= Beginning of Section =

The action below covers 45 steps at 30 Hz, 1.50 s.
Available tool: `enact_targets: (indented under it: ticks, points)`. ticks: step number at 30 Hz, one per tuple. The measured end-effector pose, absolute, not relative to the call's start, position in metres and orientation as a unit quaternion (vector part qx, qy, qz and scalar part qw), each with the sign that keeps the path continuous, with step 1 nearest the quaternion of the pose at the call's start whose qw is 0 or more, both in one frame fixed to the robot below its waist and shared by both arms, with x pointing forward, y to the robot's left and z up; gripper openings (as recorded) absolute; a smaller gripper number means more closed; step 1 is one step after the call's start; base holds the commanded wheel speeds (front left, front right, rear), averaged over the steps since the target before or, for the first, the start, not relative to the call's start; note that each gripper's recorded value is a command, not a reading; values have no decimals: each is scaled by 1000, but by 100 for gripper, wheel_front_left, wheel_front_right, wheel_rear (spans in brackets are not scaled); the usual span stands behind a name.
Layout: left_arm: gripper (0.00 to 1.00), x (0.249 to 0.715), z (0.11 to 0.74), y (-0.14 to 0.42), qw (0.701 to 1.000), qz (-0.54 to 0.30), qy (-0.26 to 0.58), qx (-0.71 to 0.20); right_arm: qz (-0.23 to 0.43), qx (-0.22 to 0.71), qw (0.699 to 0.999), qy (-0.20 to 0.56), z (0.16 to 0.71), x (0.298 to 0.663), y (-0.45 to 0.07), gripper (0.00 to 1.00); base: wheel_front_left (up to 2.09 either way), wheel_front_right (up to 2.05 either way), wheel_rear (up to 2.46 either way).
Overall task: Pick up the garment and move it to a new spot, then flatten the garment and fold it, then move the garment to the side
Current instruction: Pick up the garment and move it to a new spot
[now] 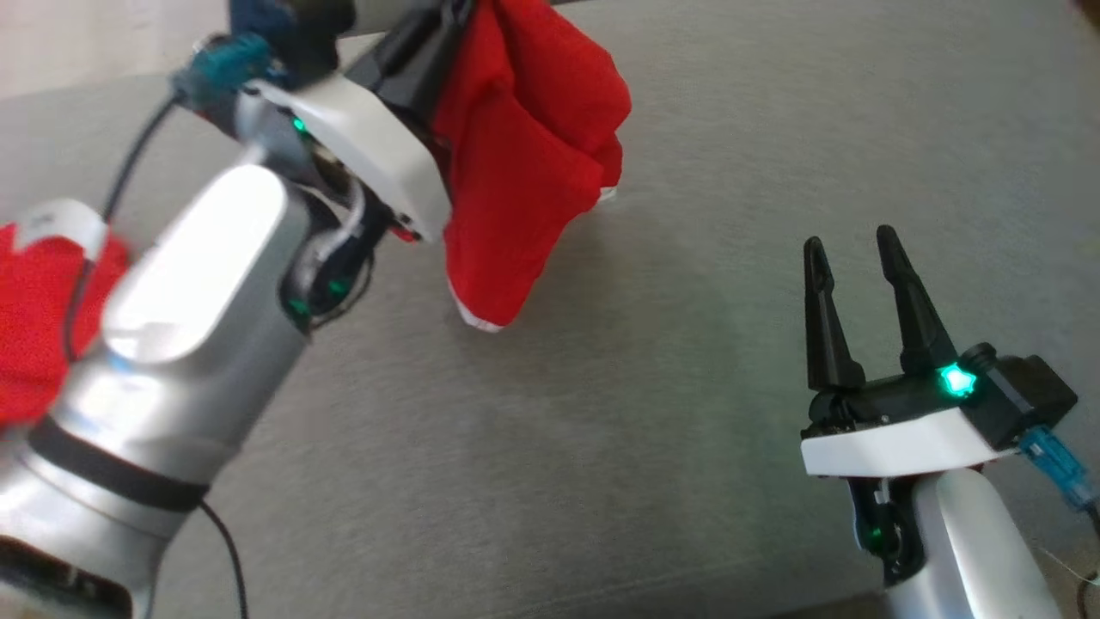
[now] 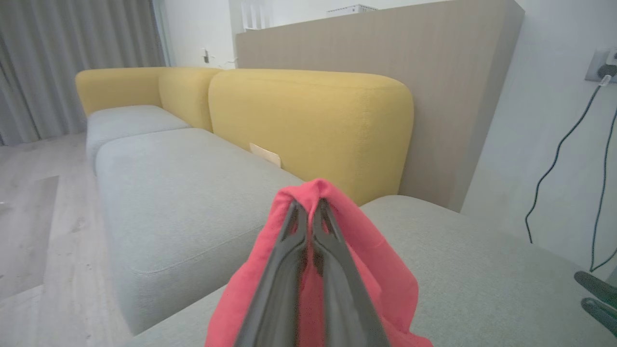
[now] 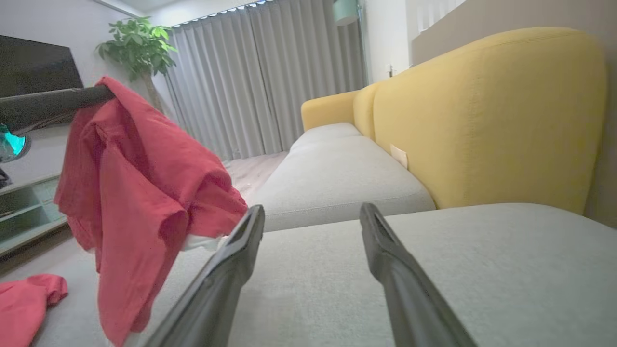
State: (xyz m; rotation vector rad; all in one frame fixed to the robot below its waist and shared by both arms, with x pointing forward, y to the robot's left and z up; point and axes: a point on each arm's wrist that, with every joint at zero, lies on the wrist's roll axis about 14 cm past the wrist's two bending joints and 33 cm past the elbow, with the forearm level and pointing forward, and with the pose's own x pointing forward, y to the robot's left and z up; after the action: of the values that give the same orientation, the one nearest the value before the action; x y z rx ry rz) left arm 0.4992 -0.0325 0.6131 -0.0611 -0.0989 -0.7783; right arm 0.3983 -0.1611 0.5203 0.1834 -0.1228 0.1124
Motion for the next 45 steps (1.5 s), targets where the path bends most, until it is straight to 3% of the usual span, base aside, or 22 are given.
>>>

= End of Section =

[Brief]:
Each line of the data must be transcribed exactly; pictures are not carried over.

[Output below]:
The action below covers 45 steps at 30 Hz, 1.50 s.
Available tool: `enact_targets: (indented under it: ticks, points)`. ticks: step number at 30 Hz, one per tuple. The measured end-effector pose, absolute, not relative to the call's start, position in metres and orientation as a unit quaternion (vector part qx, qy, qz and scalar part qw), each with the sign that keeps the path continuous, with step 1 nearest the quaternion of the pose at the call's start whose qw is 0 or more, both in one frame fixed to the robot below its waist and shared by both arms, with x pointing forward, y to the robot's left and z up; gripper openings (as recorded) absolute; a smaller gripper number means more closed; step 1 is one step after the call's start; base holds the commanded wheel speeds (front left, front right, rear), averaged over the steps since the target before or, for the first, the start, not relative to the call's start; note that each gripper's recorded value is a command, not a reading; values have no decimals: each is scaled by 1000, but by 100 for gripper, wheel_front_left, wheel_front_right, wheel_rear (spans in brackets are not scaled); the usual span stands behind a name.
Layout: left_arm: gripper (0.00 to 1.00), x (0.249 to 0.715), z (0.11 to 0.74), y (-0.14 to 0.42), qw (0.701 to 1.000), qz (-0.54 to 0.30), qy (-0.26 to 0.58), qx (-0.71 to 0.20); right_arm: qz (-0.23 to 0.43), qx (-0.22 to 0.71), qw (0.699 to 0.999), qy (-0.20 to 0.56), z (0.16 to 0.71), x (0.298 to 0.663), y (-0.45 to 0.07), gripper (0.00 to 1.00); base: wheel_front_left (up to 2.09 either way), wheel_front_right (up to 2.05 either way), wheel_rear (up to 2.46 either way).
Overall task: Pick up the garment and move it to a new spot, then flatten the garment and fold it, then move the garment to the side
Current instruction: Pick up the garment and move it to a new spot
[now] 
[now] 
[now] 
State: (xyz m; rotation vector rad; all in one frame fixed to the robot below its waist and shared by both arms, with x pointing forward, y to the robot's left and z up; point and axes: a point on each arm's wrist that, with every joint at zero, lies on the wrist's roll axis about 14 cm past the wrist's two bending joints and 33 cm past the elbow, with the forearm level and pointing forward, and with the pose's own x pointing forward, y to the robot's left and z up; after the action: of the values that give the same orientation, the one nearest the value before the action; x y z rx ry rz) left arm 0.4992 -0.0325 0.6131 -0.0611 -0.0989 -0.7783; right arm 0.3983 -0.1611 0.5203 0.1834 -0.1228 0.1124
Motion for the next 45 steps (1.5 s), targets where the path bends most, until it is straight to 3% of the usual span, base aside, or 22 are given.
>>>

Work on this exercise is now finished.